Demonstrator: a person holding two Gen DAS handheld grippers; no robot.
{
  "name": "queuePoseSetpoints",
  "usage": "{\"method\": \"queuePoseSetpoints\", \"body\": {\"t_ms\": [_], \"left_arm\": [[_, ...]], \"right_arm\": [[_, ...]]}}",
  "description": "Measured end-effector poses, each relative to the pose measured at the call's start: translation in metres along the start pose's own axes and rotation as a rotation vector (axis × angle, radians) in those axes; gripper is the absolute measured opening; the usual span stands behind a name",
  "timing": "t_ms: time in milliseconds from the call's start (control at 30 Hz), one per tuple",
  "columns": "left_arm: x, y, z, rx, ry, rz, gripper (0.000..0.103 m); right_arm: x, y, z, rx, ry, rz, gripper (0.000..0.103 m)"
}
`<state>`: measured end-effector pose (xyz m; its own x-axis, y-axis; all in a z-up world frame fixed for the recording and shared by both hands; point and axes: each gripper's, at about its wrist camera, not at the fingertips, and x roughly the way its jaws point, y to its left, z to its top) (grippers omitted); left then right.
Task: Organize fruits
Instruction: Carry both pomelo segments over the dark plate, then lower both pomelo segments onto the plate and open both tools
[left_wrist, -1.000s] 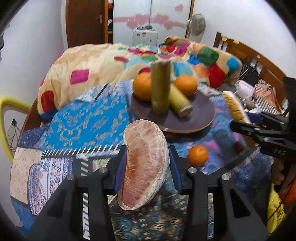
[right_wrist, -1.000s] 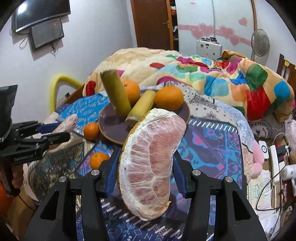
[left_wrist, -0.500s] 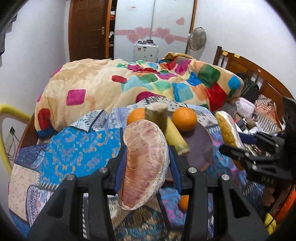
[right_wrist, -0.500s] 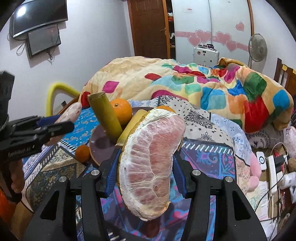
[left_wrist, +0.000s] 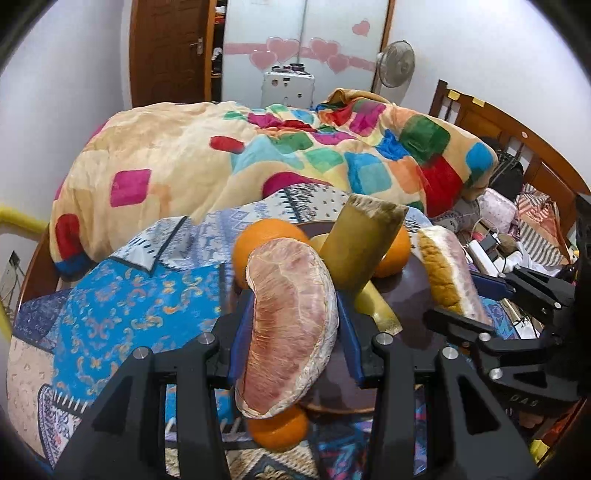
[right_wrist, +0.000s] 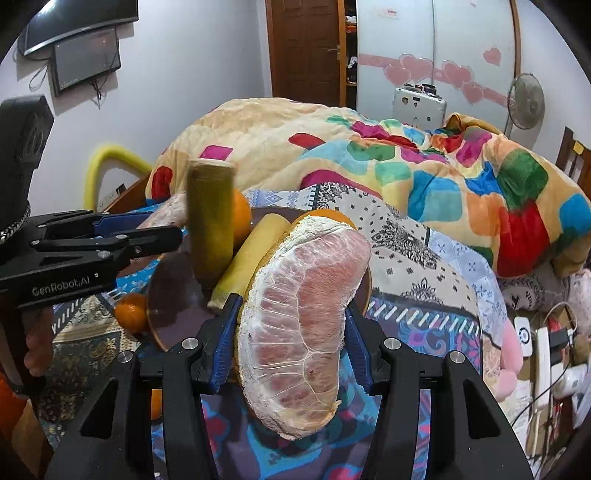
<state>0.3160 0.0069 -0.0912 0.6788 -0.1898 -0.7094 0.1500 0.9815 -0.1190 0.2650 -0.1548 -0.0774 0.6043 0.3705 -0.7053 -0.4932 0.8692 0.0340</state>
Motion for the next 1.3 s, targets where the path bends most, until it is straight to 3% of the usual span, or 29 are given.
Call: {"method": "queuePoseSetpoints", "body": {"t_ms": [200,500,667,1233,1300], "left_arm": [[0.010,-0.013,0.009,0.031,-0.007,0.012,0.043],[0.021,-0.008,0.015,-0.016,0.009,-0.040,0.043],[0.021,-0.010,0.013,-0.001,0.009,-0.032,0.043],[0.007,-0.004,-0.001,0.004,0.051,-0.004,0.048],[0.000,-0.005,-0.002,0.006,0.044,-0.006,0.053]], "right_arm": [[0.006,0.001,0.007,-0.035,0.002,-0.020,0.049],[0.020,0.004,0.016,-0.037,0.033,-0.003,0.049],[0.024,0.005,0.014,-0.041,0.052,-0.006,0.050],[0.002,0.007,0.011,-0.044,0.035,-0.027,0.053],[-0.005,0.010,0.010,-0.050,0.023,-0.033,0.053]]}}
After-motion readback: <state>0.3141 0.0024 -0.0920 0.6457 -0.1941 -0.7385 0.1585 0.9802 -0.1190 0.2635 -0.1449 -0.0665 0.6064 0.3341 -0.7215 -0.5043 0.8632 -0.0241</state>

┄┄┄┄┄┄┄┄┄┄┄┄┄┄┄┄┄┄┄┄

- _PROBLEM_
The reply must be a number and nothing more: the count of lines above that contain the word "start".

- _ANSWER SECTION_
2